Instructions for the task ::
The listing below holds a line with "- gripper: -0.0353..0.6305" and a line with "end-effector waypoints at". Reproduce those two lines exactly, plus everything between them.

= Beginning of Section =

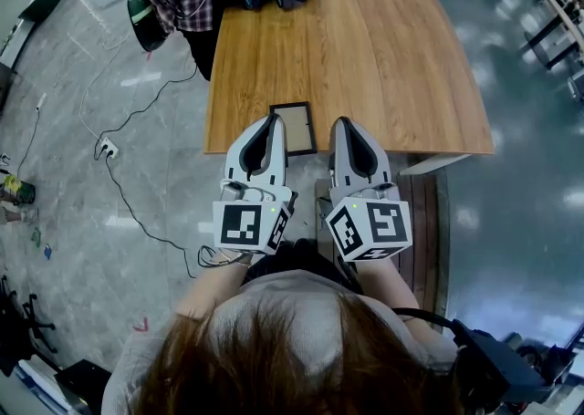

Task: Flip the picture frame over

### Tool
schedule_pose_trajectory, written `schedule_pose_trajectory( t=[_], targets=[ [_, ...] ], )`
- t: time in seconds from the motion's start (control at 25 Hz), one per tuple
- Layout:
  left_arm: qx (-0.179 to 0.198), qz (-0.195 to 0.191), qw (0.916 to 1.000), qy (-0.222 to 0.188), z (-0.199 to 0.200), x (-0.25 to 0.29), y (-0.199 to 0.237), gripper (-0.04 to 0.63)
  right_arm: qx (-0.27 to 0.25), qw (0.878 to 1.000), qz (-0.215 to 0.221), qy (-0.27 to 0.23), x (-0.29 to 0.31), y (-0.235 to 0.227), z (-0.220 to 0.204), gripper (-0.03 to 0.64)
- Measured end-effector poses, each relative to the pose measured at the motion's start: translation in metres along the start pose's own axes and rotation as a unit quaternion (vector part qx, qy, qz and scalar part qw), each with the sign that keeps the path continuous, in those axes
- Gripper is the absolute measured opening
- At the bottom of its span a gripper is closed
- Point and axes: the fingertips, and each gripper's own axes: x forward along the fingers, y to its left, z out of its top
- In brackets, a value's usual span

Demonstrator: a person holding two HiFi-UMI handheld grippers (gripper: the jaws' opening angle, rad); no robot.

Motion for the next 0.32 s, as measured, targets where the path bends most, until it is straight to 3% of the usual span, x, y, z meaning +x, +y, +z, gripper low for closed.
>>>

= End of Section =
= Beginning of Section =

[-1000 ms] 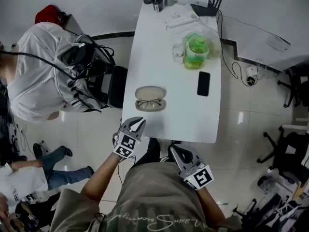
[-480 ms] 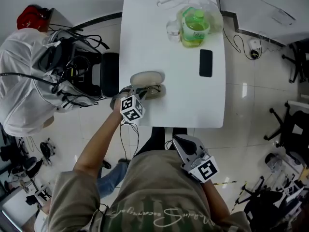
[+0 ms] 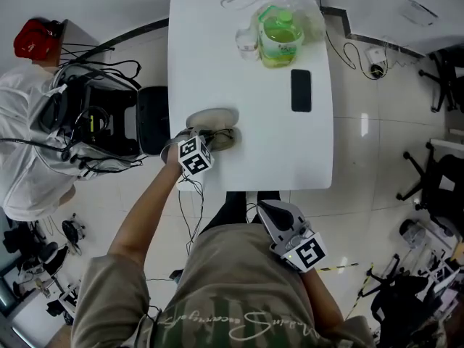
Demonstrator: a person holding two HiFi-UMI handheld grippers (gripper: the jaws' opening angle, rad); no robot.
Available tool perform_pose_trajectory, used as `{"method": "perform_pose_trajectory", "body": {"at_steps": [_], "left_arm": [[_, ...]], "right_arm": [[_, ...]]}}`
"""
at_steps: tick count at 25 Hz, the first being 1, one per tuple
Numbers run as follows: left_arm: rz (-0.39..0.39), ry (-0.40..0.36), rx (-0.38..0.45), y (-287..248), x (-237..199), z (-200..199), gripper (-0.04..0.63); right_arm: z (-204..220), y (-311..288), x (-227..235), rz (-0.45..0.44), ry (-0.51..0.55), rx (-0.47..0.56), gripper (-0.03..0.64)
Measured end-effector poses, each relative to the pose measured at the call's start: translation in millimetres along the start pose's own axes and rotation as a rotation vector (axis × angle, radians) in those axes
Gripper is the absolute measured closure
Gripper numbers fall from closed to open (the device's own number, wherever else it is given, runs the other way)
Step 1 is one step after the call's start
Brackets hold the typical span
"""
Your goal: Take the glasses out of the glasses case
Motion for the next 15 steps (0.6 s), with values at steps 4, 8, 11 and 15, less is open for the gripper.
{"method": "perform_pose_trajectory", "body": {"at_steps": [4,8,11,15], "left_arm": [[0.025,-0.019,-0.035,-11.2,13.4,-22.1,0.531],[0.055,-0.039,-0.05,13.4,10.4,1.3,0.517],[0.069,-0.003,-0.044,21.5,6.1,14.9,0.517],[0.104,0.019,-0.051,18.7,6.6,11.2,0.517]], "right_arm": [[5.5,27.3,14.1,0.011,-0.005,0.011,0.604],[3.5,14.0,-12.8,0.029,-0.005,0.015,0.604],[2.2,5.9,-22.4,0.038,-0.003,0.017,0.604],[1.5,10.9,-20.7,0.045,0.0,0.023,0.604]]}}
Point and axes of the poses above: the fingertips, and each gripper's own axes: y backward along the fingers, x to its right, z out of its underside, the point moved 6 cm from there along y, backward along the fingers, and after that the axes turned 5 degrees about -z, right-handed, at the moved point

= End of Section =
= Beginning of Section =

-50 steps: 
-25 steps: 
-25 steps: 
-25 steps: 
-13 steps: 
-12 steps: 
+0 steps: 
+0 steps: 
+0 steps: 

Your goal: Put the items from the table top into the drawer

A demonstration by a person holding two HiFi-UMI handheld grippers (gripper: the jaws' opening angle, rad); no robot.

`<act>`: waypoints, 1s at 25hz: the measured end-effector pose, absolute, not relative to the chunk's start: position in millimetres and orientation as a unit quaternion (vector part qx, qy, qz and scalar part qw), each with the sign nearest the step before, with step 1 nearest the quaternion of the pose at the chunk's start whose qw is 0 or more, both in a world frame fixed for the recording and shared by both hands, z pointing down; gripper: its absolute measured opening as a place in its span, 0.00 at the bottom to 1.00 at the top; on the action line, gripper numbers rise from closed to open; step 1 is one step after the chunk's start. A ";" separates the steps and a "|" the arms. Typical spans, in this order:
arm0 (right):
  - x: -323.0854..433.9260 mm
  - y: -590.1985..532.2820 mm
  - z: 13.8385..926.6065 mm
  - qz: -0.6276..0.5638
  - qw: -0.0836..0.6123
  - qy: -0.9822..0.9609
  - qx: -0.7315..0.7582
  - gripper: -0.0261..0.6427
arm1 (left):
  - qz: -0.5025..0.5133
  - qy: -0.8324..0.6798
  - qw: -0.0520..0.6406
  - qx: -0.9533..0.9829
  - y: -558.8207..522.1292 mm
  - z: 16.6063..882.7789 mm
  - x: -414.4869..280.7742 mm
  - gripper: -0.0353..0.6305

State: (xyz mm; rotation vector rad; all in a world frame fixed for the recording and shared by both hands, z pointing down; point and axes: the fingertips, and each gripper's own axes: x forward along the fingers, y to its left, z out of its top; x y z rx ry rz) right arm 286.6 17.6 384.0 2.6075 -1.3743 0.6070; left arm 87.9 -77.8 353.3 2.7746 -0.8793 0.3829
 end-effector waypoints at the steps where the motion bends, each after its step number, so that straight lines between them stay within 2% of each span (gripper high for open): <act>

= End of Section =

Output of the task ::
  - gripper: -0.0353..0.6305

State: (xyz mm; rotation vector rad; all in a world frame fixed for the recording and shared by both hands, z pointing down; point and axes: the fingertips, and each gripper's own axes: x forward along the fingers, y to its left, z out of its top; x y z rx ry rz) right arm 286.6 17.6 384.0 2.6075 -1.3743 0.6070; left arm 87.9 -77.8 353.3 2.7746 -0.8793 0.3829
 end-effector waypoints at the steps where the motion bends, each after its step number, so that straight lines between them stay within 2% of each span (gripper high for open): <act>

What needed an answer now has one.